Gros ouvrage or large fortification of the Maginot Line

Ouvrage Billig, a gros ouvrage or large fortification of the Maginot Line, was located in the Fortified Sector of Thionville, Moselle in northern France. It is located between the gros ouvrages Metrich and Hackenberg, facing Germany. It saw relatively little action during World War II and after a period of reserve duty in the 1950s, was abandoned in the 1970s.

==Design and construction==
Billig was approved for construction by CORF (Commission d'Organisation des Régions Fortifiées), the Maginot Line's design and construction agency, in June 1930 and became operational by 1935, at a cost of 65 million francs. The contractor was Ossude of Paris.

== Description ==
This gros ouvrage is unusual in having one entrance for both ammunition and personnel. It lacks the large "M1" magazine of other gros ouvrages. The dogleg-shaped layout is relatively short for a gros ouvrage, with less than 1000 m of underground gallery at an average depth of 30 m from the entrance to the farthest combat block. Like all gros ouvrages, Billig was provided with a 60 cm railway running through the gallery system to provide material. The railway continued out of the single entrance and connected to the railway system, paralleling the front in the rear zones.
- Mixed entry: Inclined ramp, two automatic rifle/anti-tank gun embrasures (JM/AC47). The mixed entry combines ammunition and personnel access, which is usually separated in a gros ouvrage.
- Block 1: Infantry block with one JM/AC47 embrasure, one machine gun embrasure (JM) and two automatic rifle cloches (GFM).
- Block 2: Infantry block with one machine gun turret and one GFM cloche.
- Block 3: Infantry block with one JM/AC37 embrasure, one JM embrasure and two GFM cloches.
- Block 4: Artillery block with two 75 mm gun embrasures, one 75 mm gun turret, one grenade launcher cloche (LG) and one GFM cloche.
- Block 5: Artillery block with two 75 mm gun embrasures and one GFM cloche.
- Block 6: Artillery block with 81 mm mortar turret and one GFM cloche.
- Block 7: Observatory block with one GFM cloche, one grenade launcher cloche and one periscope cloche (VDP).
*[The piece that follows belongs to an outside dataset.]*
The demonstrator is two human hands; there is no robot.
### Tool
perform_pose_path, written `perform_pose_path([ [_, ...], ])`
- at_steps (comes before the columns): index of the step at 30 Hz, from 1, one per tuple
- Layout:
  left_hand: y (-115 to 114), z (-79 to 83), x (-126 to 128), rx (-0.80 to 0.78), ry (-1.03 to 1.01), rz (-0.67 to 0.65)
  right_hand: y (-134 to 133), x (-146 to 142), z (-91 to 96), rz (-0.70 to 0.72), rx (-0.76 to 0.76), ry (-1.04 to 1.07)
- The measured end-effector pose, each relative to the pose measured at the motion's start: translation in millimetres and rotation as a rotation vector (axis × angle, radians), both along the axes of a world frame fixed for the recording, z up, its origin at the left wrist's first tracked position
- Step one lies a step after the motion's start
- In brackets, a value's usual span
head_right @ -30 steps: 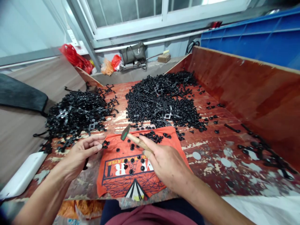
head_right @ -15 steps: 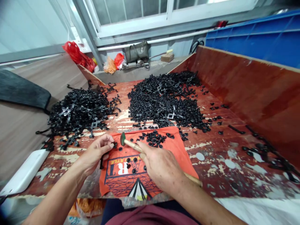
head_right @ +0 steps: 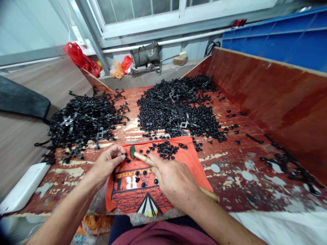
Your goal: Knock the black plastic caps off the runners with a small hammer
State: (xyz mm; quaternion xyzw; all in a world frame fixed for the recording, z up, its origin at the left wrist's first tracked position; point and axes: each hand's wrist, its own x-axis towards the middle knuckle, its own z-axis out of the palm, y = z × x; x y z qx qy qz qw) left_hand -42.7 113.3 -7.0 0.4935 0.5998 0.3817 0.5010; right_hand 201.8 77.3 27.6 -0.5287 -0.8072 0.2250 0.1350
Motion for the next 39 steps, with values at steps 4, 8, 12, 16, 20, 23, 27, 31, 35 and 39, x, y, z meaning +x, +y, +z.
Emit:
perform_pose_path([
  [4, 1.6, -5.3, -2.4, 0.032, 0.063, -0.019, 0.2, 1.2, -4.6, -0.004, -0.021, 0.005],
  [8, 1.7, -5.8, -4.4, 0.06, 0.115, -0.033, 0.3, 1.4, -10.1, -0.001, -0.045, 0.014],
  [12, 0.2, -4.1, -3.5, 0.066, 0.131, -0.029, -0.8, -0.6, -10.6, 0.025, -0.026, 0.018],
  [16, -2.0, -4.8, -3.5, 0.073, 0.148, -0.037, -2.5, -5.5, -8.2, 0.021, -0.004, 0.024],
  [20, -3.9, -5.8, -6.5, 0.07, 0.199, -0.081, -2.4, -12.9, -11.7, 0.043, 0.027, -0.048],
  [23, -3.9, -5.7, -9.0, 0.077, 0.238, -0.12, -1.5, -16.5, -18.2, 0.049, 0.052, -0.127],
  [27, -3.3, -6.3, -10.9, 0.072, 0.201, -0.129, 0.2, -16.3, -19.2, 0.041, 0.046, -0.126],
  [31, -4.0, -8.2, -12.8, 0.095, 0.175, -0.109, 1.9, -10.0, 0.7, 0.062, -0.026, -0.057],
  [35, -4.2, -9.3, -13.8, 0.095, 0.131, -0.085, -1.1, -4.6, 17.6, 0.06, 0.047, 0.157],
  [39, -3.8, -8.6, -11.3, 0.07, 0.091, -0.088, -4.3, -11.0, 6.9, 0.049, 0.075, 0.033],
])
=== Casemates and shelters ===
Several small blockhouses with machine guns and anti-tank guns were located around Billig. The Casernement d'Elzange provided peacetime above-ground barracks and support services to Billig and other ouvrages in the area.

== Manning ==
The manning of the ouvrage in 1940 comprised 521 men and 16 officers of the 167th Fortress Infantry Regiment and the 151st Position Artillery Regiment. The units were under the umbrella of the 42nd Fortress Corps of the 3rd Army, Army Group 2.

== History ==
See Fortified Sector of Thionville for a broader discussion of the events of 1940 in the Thionville sector of the Maginot Line.
Billig was not subjected to significant attacks by the Wehrmacht in 1940, although an aerial bomb penetrated the 81 mm mortar turret in Block 6 on 15 June, killing two. The area around Billig did not become active until late June 1940, but German infiltration persisted until the June 25 armistice. Billig fired 2030 75 mm shots in support of Hackenberg on the 24th. After the armistice, Billig was used by the Germans for explosive effects testing. Blocks 1 and 2 and the magazine of Block 5 were subjected to projectile penetration tests and gas explosions. Block 2's turret was blasted into the air, falling back into its opening.

Billig was assaulted by the U.S. 90th Infantry Division in September 1944 and captured after two days of fighting, using close-assault tactics. Following its capture, Billig was used for ordnance testing by the U.S. Army. Following the war, the Maginot Line was viewed as a means of slowing an advance by Warsaw Pact forces and most of the northeastern positions were renovated and rearmed. Replacement of 75 mm guns with 105 mm guns was proposed for Billig. However, the program was abandoned, and after a period of routine maintenance, Billig's status was lowered to inactive reserve, and finally abandoned.

Billig is abandoned and vandalised, with openings closed off to prevent access. The above-ground installations remain visible.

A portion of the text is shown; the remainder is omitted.